3. Cuantificación y análisis de la proliferación y apoptosis de células tumorales

NOTA: Para medir el efecto potencial de los diferentes β-glucanos sobre la proliferación y apoptosis de células tumorales, se utilizó un script interno en el software ImageJ para cuantificar el número de píxeles positivos de Ki67 (proliferación) y cCasp3 (apoptosis)13.

  1. Abra ImageJ. Haga clic en el botón Plugins . Haga clic en Coloc2, un complemento previamente instalado en la carpeta del complemento, y finalmente seleccione la imagena analizar 11.
    NOTA: Este plugin estaba disponible después de un contacto previo con el Dr. Vasiliki Economopoulos (veconom@uwo.ca). En lugar del script, tanto el software ImageJ como el de Fiji tienen diferentes herramientas para el análisis de colocalización (ver Tabla de materiales), con propiedades similares.
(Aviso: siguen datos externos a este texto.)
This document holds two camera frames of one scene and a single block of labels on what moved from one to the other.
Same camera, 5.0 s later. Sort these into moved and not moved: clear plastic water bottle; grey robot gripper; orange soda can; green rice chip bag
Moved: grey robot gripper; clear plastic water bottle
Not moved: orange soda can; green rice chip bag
  2. Establezca umbrales de acuerdo con las condiciones de control (sin tratar, solo DMEM). Haga clic en el botón Aceptar .
    NOTA: Para evitar discrepancias de fondo e intensidad, todas las imágenes deben tomarse en las mismas condiciones. Preferiblemente, las sesiones de imágenes deben realizarse el mismo día y los parámetros del microscopio no deben alterarse en todas las imágenes.
  3. Asegúrese de que aparezcan las imágenes resultantes de los píxeles colocalizados y una ventana de resumen que proporcione el porcentaje o el número bruto de píxeles por encima del umbral. Normalizar los resultados con respecto a las condiciones de control (no tratadas).
    NOTA: Todos los datos se dan como media ± SEM. El análisis estadístico se realizó utilizando software de gráficos y análisis (ver Tabla de materiales). Se utilizó un ANOVA unidireccional con la prueba de comparación múltiple de Tukey. Los errores se representan como error estándar de la media (s.e.m.) (*p < 0,05, **p < 0,01).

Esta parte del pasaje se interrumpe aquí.